▸ **WHAT THE EXERCISE ASKS**:
Everything in the data that follows should be given again verbatim, except the images.

▸ **INFORMATION SUPPLIED**:
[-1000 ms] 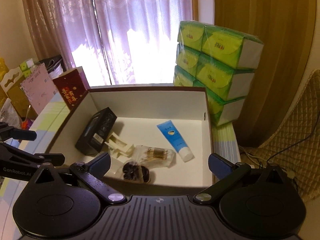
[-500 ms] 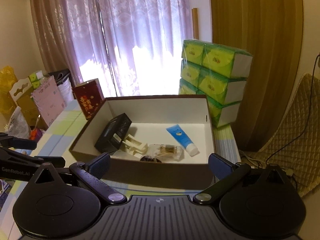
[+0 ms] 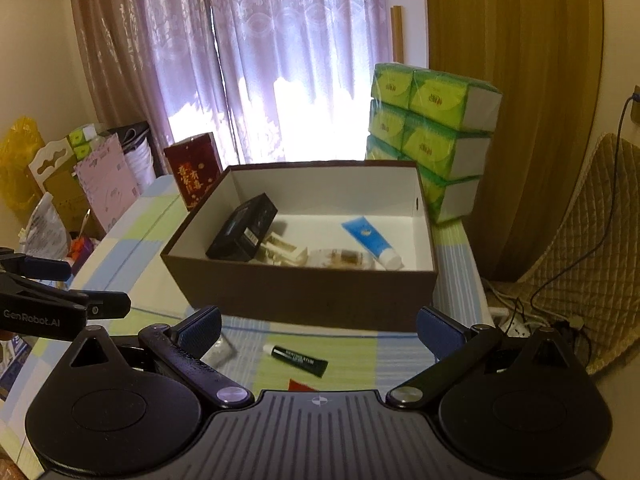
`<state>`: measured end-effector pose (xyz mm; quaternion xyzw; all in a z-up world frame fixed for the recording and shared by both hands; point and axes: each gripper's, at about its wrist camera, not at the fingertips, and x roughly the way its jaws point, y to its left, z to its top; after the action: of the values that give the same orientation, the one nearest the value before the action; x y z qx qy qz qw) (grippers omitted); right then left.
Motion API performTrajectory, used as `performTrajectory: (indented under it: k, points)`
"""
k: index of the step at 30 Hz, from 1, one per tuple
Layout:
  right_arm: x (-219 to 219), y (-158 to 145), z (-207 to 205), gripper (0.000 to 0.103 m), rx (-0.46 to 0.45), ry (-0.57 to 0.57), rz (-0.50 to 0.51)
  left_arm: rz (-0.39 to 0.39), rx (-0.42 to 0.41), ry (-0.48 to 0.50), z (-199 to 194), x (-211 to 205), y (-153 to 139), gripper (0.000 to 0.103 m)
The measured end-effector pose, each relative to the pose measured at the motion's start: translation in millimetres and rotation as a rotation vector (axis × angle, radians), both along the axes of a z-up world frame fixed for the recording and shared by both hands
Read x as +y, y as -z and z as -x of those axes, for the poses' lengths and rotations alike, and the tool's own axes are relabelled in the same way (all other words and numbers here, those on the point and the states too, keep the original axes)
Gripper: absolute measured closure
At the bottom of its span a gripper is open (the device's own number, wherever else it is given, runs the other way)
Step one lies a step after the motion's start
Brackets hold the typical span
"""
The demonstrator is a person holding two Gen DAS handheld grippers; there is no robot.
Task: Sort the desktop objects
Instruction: 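Withdraw both tools from the box toward the remaining table items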
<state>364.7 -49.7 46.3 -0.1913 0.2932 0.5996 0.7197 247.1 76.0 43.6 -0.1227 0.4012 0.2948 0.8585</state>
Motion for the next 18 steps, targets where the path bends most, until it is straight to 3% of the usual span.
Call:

▸ **FINAL ANSWER**:
[-1000 ms] 
[-500 ms] 
[+0 ms] 
`<state>`: measured end-effector pose (xyz mm; quaternion xyzw; all in a z-up world frame fixed for the recording and shared by both hands; point and axes: each gripper's, at about its wrist camera, not at the fingertips, and x roughly the way its jaws point, y to its left, z to its top; after the action: of the values that give the same orientation, the one nearest the value before the action; x y z qx qy qz qw) (grippers omitted); right then left.
Motion API performTrajectory, used as `performTrajectory: (indented under it: k, points)`
"""
k: index of the step at 30 Hz, from 1, one per tuple
Layout:
  right_arm: x (-219 to 219), y (-158 to 145), z (-207 to 205), gripper (0.000 to 0.103 m), rx (-0.46 to 0.45), ry (-0.57 to 0.57), rz (-0.50 to 0.51)
  left_arm: rz (-0.39 to 0.39), rx (-0.42 to 0.41), ry (-0.48 to 0.50), z (-199 to 194), x (-211 to 205), y (-153 to 139), gripper (0.000 to 0.103 m)
The measured end-effector pose, each relative to the pose measured at the motion's start: translation in millimetres and rotation as a rotation vector (axis × angle, radians), both along the axes of a z-up world frame fixed for the recording and shared by both hands
Read x as +y, y as -z and z as -x of those axes, for the poses' lengths and rotations alike, and the tool's own axes are relabelled in the same way (all other words and numbers here, those on the point and the states too, keep the original axes)
Gripper: absolute measured closure
At the bottom of its span a gripper is open (the device's own number, wherever else it is given, runs the other way)
Step one lies a step after the motion's start
Brackets hold the typical span
"""
The demonstrator is a person holding two Gen DAS handheld grippers; there is no robot.
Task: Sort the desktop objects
Instruction: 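Withdraw both tools from the box toward the remaining table items
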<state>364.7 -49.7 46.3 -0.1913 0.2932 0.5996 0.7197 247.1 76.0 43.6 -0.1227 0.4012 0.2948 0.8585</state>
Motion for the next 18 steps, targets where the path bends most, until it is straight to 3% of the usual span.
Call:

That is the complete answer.